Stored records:
********************
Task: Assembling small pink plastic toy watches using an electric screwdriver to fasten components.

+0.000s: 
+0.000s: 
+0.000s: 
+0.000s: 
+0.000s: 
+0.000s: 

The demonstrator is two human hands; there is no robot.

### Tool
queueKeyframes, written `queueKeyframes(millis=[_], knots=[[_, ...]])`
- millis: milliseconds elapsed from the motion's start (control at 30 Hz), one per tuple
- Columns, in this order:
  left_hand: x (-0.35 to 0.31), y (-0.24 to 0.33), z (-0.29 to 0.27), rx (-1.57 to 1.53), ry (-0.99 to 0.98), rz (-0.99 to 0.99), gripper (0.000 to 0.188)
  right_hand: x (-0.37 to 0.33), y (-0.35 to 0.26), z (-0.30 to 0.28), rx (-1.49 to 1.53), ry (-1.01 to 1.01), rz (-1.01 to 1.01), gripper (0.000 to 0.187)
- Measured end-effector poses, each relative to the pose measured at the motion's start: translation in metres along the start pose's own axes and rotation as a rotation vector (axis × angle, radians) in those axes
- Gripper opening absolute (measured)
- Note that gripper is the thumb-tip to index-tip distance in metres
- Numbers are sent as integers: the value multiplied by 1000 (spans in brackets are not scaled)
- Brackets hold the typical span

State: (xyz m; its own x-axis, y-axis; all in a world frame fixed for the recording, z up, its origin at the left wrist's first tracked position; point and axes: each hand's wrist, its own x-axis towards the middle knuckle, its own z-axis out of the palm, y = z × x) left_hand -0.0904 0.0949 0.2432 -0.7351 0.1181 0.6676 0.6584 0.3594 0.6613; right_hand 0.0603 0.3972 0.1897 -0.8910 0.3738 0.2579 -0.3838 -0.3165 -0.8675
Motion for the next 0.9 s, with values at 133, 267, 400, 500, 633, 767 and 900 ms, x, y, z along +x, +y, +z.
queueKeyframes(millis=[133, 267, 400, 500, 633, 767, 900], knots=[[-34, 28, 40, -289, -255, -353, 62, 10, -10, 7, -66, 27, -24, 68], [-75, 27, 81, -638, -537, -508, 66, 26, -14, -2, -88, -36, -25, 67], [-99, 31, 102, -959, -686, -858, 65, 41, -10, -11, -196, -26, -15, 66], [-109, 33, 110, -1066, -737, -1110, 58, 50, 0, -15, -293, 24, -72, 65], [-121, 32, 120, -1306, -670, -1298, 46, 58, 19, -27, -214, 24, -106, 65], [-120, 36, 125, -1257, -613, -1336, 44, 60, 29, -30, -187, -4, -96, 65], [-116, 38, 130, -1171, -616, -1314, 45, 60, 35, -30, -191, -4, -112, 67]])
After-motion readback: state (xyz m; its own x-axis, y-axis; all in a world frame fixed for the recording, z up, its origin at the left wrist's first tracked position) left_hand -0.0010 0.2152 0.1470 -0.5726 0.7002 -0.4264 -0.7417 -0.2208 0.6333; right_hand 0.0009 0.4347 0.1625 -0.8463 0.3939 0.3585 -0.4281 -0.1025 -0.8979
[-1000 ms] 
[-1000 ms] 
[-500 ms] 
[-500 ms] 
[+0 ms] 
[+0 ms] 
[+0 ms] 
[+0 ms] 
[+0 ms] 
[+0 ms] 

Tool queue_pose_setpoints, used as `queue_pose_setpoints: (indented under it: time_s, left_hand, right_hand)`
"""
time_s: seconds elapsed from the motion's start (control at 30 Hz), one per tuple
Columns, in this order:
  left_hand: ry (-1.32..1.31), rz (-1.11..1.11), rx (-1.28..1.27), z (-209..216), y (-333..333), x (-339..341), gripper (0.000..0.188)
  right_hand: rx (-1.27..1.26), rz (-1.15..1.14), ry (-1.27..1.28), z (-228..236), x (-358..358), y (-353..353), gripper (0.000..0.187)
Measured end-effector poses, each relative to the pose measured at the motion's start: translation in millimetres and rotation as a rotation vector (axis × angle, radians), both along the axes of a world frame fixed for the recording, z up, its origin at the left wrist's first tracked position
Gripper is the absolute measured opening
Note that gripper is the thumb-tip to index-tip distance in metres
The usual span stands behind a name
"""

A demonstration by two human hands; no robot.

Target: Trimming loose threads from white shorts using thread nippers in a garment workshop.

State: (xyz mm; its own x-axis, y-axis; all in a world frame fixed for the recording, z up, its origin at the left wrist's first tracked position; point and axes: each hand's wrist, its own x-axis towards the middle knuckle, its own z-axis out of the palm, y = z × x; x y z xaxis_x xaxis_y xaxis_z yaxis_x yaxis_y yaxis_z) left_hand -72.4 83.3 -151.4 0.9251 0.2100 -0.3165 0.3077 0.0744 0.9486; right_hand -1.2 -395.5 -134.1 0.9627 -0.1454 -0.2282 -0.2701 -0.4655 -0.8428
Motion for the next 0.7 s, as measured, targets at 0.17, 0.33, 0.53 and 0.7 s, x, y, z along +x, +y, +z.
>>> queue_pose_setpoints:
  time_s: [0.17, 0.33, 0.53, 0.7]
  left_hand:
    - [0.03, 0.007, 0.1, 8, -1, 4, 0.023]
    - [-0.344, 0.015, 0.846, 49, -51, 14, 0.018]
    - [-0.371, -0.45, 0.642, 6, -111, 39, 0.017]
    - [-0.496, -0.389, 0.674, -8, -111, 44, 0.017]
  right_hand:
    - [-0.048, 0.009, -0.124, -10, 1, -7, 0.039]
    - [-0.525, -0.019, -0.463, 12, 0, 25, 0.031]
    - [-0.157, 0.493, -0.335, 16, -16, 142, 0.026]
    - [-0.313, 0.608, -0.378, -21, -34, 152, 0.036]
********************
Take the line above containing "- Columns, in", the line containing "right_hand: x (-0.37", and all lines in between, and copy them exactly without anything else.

- Columns, in this order:
  left_hand: x (-0.35 to 0.31), y (-0.24 to 0.33), z (-0.29 to 0.27), rx (-1.57 to 1.53), ry (-0.99 to 0.98), rz (-0.99 to 0.99), gripper (0.000 to 0.188)
  right_hand: x (-0.37 to 0.33), y (-0.35 to 0.26), z (-0.30 to 0.28), rx (-1.49 to 1.53), ry (-1.01 to 1.01), rz (-1.01 to 1.01), gripper (0.000 to 0.187)

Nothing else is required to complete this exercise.